Toby was never dropped, but when Jamie was a newborn, before I could stop him, he picked her up, and she fell through his arms to the floor. Then when Michelle was a newborn, without my knowledge, he climbed onto her crib and picked her up. He carefully stepped down with her in his arms and tripped when he turned around. He fell, but he didn’t let her fall. He protected her from hitting the floor. He was only four ½ years old.
But the one time I fell with a child in my arms was in Greece. We had to climb a spiral staircase to get to church. Jamie was 3 and Michelle was about six months. Floyd carried Jamie up and down the stairs so she didn’t fall. That left me to carry Michelle. The steps on spiral staircases are always wide on the outside and very narrow on the inside, but the handrail is always on the inside. So to have access to the handrail, I had to walk down the treacherously narrow steps with a baby in my arms.
About five steps from the bottom, I missed a step and down I went. My prevailing thought was to protect my baby daughter at all costs. Knowing that I couldn’t prevent myself from falling, I released the handrail and cradled that baby with both arms. At that point, I didn’t even try to prevent myself from falling. I simply sheltered Michelle as much as possible.
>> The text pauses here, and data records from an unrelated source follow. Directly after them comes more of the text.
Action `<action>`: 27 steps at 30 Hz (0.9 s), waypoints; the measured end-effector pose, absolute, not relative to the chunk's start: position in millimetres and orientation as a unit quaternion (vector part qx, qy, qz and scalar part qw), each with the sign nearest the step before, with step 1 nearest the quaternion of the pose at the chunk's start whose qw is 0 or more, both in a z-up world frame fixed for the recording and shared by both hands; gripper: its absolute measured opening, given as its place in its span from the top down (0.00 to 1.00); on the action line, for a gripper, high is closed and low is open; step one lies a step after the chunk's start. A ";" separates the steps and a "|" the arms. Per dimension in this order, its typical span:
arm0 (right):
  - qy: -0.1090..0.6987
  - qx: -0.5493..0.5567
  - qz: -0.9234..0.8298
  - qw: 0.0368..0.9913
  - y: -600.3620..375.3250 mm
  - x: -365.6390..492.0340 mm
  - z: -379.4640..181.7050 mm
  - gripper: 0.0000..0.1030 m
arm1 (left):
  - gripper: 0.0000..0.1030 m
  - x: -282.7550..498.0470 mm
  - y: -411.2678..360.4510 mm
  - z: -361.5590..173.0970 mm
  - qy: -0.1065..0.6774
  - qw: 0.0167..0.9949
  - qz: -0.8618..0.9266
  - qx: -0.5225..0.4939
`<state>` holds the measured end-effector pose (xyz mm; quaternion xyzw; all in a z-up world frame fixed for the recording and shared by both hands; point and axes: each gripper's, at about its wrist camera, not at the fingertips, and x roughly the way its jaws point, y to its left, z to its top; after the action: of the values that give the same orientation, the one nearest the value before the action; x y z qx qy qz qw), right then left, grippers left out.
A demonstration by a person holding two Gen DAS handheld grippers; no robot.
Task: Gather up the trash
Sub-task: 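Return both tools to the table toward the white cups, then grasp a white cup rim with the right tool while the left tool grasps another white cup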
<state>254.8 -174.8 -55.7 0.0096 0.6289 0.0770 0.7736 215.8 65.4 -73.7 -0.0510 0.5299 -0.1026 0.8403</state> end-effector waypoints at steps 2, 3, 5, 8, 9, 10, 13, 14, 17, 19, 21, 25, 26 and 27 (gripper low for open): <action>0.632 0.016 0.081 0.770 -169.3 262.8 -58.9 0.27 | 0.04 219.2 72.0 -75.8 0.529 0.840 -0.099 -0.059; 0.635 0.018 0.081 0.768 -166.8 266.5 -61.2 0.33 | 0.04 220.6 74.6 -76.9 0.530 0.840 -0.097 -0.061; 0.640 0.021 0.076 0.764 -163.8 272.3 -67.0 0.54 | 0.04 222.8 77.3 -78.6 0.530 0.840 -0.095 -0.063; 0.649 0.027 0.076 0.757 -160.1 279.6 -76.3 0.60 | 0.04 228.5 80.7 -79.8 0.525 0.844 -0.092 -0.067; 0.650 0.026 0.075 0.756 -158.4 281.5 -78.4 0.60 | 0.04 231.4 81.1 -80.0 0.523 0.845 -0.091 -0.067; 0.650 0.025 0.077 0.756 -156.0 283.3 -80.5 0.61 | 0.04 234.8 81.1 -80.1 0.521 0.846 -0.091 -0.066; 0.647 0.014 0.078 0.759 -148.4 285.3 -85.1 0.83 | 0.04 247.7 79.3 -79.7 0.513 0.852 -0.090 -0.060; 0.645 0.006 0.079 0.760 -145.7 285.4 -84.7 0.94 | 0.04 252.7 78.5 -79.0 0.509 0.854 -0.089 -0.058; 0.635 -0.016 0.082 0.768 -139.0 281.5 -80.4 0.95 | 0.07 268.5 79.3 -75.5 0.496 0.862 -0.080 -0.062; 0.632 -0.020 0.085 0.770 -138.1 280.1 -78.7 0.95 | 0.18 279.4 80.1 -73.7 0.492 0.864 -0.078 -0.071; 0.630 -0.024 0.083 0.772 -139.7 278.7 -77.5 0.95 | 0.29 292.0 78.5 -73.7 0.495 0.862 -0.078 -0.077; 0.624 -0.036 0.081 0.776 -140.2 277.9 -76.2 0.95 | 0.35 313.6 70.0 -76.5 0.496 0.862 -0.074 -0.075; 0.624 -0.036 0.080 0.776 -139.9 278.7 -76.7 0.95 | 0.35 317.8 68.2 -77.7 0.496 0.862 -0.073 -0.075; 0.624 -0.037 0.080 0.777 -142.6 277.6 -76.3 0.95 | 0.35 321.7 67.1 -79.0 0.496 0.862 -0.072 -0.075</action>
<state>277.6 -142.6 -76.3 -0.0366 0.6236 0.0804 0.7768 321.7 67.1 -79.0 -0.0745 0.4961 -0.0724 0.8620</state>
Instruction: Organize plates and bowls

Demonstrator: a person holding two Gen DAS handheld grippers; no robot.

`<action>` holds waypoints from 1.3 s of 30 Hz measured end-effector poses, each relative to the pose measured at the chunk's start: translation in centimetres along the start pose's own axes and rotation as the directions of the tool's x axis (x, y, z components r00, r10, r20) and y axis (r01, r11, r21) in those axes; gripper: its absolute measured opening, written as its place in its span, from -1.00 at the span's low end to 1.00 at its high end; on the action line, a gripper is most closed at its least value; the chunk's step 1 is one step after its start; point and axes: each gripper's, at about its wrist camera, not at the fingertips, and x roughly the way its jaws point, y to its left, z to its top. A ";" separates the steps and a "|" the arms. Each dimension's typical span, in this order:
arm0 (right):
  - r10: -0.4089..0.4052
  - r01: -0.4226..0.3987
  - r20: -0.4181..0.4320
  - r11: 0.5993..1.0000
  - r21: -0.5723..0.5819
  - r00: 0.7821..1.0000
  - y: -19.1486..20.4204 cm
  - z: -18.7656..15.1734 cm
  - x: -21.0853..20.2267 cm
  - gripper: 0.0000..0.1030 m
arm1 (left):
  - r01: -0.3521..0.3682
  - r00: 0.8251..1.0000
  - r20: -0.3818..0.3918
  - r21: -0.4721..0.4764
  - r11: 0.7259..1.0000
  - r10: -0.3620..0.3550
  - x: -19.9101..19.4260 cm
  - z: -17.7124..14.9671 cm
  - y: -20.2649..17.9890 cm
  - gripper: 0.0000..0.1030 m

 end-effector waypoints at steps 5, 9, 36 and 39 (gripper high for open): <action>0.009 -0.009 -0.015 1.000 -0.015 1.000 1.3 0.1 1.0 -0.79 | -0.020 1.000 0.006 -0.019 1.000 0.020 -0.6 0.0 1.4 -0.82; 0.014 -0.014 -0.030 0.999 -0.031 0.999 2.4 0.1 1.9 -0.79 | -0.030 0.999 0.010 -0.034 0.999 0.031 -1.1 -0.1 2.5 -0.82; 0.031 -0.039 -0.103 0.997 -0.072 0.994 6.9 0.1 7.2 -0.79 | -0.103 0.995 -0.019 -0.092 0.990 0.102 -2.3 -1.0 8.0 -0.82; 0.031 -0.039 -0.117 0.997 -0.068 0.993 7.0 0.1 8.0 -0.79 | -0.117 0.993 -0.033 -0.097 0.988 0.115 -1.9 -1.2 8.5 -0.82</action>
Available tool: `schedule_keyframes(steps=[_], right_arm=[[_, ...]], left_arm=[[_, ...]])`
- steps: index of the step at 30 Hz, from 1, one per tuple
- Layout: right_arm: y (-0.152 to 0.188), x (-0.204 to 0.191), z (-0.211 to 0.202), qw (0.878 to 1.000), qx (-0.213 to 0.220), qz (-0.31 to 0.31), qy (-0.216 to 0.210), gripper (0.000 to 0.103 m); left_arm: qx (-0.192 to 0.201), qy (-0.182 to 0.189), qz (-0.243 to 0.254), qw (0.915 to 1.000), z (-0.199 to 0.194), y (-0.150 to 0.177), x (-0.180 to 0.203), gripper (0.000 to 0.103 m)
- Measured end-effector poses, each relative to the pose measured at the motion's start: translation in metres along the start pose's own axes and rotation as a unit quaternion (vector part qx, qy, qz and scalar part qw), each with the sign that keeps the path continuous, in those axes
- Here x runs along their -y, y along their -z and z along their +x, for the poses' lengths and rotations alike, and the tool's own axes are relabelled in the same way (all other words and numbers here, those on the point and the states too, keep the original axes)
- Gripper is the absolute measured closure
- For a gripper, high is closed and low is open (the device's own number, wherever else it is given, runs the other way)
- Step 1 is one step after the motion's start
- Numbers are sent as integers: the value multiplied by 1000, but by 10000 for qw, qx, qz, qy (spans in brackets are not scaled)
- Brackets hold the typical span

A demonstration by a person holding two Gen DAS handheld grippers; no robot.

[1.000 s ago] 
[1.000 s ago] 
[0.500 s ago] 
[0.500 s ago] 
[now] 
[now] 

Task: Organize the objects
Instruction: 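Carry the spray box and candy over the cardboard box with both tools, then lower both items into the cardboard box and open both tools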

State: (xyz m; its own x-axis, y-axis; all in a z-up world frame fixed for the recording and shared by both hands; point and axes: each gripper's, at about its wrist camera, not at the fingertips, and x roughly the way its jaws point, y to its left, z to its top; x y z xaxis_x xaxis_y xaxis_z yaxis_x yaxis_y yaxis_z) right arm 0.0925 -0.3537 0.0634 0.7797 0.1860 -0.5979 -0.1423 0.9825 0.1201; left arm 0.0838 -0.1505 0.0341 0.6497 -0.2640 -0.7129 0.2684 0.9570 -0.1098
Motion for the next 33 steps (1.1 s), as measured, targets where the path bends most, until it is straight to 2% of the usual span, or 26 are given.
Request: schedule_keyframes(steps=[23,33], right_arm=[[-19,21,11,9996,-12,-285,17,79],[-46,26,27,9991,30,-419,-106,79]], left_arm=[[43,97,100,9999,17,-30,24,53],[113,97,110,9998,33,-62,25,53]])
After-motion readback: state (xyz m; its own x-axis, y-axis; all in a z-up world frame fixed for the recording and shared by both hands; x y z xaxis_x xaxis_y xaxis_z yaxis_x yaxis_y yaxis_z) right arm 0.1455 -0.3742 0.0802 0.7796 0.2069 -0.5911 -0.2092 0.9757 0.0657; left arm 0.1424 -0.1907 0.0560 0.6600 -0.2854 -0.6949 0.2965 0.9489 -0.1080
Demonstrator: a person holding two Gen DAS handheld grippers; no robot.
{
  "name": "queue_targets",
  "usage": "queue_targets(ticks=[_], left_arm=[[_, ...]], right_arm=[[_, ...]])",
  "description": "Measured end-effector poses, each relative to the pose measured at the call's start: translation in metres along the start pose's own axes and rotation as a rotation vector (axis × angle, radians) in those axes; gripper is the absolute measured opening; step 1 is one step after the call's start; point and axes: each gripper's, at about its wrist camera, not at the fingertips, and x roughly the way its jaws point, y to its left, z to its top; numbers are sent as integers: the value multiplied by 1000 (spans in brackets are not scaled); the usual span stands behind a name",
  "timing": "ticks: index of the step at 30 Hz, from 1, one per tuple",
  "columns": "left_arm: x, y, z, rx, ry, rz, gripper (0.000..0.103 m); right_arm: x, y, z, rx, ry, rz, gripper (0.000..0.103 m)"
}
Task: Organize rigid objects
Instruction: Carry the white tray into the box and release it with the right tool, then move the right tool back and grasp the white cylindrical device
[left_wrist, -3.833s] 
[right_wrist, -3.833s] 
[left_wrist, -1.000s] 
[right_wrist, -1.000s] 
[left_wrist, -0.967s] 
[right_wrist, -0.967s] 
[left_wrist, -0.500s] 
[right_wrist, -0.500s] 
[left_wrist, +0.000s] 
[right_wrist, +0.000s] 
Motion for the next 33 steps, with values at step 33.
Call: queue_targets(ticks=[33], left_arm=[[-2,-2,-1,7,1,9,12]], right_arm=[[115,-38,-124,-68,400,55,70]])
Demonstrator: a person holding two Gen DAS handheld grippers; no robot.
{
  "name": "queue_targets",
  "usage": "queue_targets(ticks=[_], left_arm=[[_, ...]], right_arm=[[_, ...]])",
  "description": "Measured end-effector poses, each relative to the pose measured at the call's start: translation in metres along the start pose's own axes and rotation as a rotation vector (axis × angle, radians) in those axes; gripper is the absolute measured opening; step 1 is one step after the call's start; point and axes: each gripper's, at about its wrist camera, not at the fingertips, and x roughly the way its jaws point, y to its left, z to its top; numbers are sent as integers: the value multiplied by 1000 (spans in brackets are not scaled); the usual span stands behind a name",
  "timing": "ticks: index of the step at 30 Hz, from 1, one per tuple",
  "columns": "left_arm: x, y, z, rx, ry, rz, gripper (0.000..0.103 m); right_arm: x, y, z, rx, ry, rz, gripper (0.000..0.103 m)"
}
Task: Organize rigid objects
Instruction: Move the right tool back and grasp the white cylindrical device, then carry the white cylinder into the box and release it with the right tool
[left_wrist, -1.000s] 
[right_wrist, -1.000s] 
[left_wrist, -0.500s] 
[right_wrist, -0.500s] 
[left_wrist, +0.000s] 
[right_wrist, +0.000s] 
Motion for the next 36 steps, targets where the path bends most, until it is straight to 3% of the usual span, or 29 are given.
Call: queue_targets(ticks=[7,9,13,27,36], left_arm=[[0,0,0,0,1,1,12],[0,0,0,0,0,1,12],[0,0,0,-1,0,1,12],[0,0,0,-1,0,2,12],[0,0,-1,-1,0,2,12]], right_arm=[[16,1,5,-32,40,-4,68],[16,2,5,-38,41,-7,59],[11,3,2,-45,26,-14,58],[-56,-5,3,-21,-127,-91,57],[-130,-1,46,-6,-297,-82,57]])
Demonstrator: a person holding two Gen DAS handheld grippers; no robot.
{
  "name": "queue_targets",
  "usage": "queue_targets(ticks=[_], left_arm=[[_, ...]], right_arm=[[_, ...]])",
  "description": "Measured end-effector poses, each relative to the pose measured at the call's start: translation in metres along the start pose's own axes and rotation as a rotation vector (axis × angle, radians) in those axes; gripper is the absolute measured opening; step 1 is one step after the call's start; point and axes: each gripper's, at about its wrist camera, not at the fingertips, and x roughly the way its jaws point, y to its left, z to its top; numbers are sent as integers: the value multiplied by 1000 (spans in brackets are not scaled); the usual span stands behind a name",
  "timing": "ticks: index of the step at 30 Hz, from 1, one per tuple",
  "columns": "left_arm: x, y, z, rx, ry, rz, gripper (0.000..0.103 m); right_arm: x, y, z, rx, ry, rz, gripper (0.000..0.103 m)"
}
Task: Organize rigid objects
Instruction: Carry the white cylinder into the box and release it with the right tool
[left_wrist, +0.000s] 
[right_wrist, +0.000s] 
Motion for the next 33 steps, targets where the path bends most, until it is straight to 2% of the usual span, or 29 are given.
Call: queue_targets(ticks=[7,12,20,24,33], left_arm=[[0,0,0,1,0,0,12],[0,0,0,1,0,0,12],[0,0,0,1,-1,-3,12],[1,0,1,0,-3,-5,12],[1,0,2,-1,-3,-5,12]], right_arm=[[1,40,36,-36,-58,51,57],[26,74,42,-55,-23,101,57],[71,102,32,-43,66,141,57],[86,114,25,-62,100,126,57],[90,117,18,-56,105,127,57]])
I did not tumble down those steps. I missed them all, landing on my knees on a slab of concrete with that baby cradled in my arms. As I looked back, I realized how easily it would have been to have shattered both my kneecaps; to have broken both my legs; to have tumbled head first down those stairs; to have dropped the baby and fallen on her. It was nothing short of a miracle that I walked away from that fall and neither of us got hurt.
God is good. He’s afforded me extra protection due to my balance. And He helped my children survive their childhood.